Asimismo, sus posturas menos radicales que las de otros miembros de la denominada derecha cristiana en asuntos como el anti-semitismo de raíz apocalíptica y la igualdad de derechos de los homosexuales (no culpa a los judíos de los atentados del 11-S y está a favor de la concesión a las parejas gays de algunos derechos en virtud de su convivencia) le hacen el candidato ideal para contrarrestar la retórica pavorosa difundida contra Obama en algunos foros. ¿Cómo calificar al nuevo presidente de anti-Cristo sin incorporar al clérigo a la presunta conspiración? Warren, un producto de alta tecnología mediática que parece aunar lo peor de cada casa, es la antítesis de cualquier discurso mínimamente liberal, pero bien usado se transforma en el paradigma de ese peculiar concepto de inclusión propugnado por los comunitaristas.

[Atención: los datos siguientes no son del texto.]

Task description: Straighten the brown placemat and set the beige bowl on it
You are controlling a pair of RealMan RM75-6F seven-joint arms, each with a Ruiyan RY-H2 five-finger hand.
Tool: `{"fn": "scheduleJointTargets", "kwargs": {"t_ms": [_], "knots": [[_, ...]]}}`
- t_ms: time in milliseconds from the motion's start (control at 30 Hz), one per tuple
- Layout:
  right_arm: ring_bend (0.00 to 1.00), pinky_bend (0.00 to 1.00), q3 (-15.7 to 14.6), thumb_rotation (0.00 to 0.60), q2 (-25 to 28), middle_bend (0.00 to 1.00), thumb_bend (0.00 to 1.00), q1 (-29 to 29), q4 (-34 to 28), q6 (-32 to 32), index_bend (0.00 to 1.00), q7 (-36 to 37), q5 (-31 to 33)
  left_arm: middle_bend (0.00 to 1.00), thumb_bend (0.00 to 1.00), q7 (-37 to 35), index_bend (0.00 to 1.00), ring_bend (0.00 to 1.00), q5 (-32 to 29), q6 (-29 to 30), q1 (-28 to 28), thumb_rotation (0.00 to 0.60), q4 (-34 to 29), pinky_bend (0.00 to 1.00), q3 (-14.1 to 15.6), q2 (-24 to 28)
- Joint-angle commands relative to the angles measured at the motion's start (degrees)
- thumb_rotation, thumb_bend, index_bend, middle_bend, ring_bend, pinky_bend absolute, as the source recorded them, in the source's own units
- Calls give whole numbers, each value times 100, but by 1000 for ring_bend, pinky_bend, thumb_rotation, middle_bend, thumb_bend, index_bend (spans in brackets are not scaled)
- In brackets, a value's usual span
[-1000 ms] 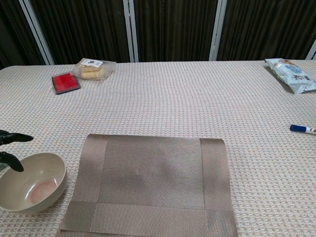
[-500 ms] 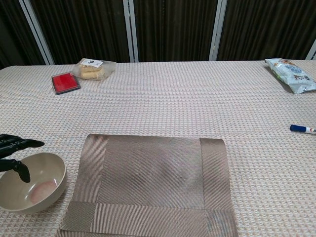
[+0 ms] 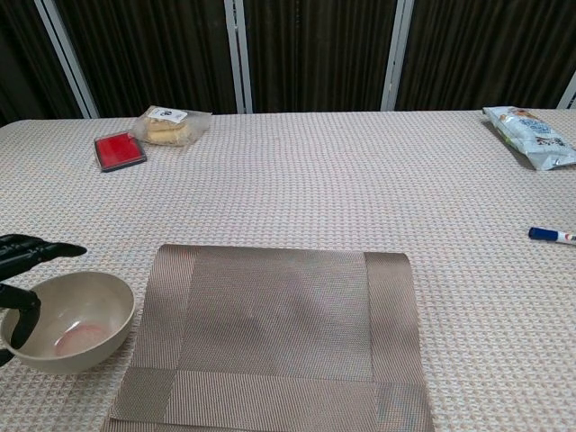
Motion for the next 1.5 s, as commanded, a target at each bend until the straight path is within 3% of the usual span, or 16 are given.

Hacía mucho tiempo que un mandatario norteamericano no lo tenía tan fácil. Habría que remontarse a 1985, cuando Reagan comenzó su segunda presidencia, para encontrar un caso parecido. Bush, un presidente al que pocos echarán de menos, se despide dejando tras de sí un partido en estado de ruina moral e intelectual. Obama se presentó como una suerte de Mesías político capaz de sanar las heridas abiertas por su antecesor. Su presidencia será tanto más popular cuanto más se aleje de la imagen salvífica creada por algunos de sus partidarios y más se acerque al perfil pragmático y realista que sus asesores están trazando. Nadie sabe a ciencia cierta si la presidencia será mejor o peor que la Bush, pero a buen seguro que será mucho más fotogénica.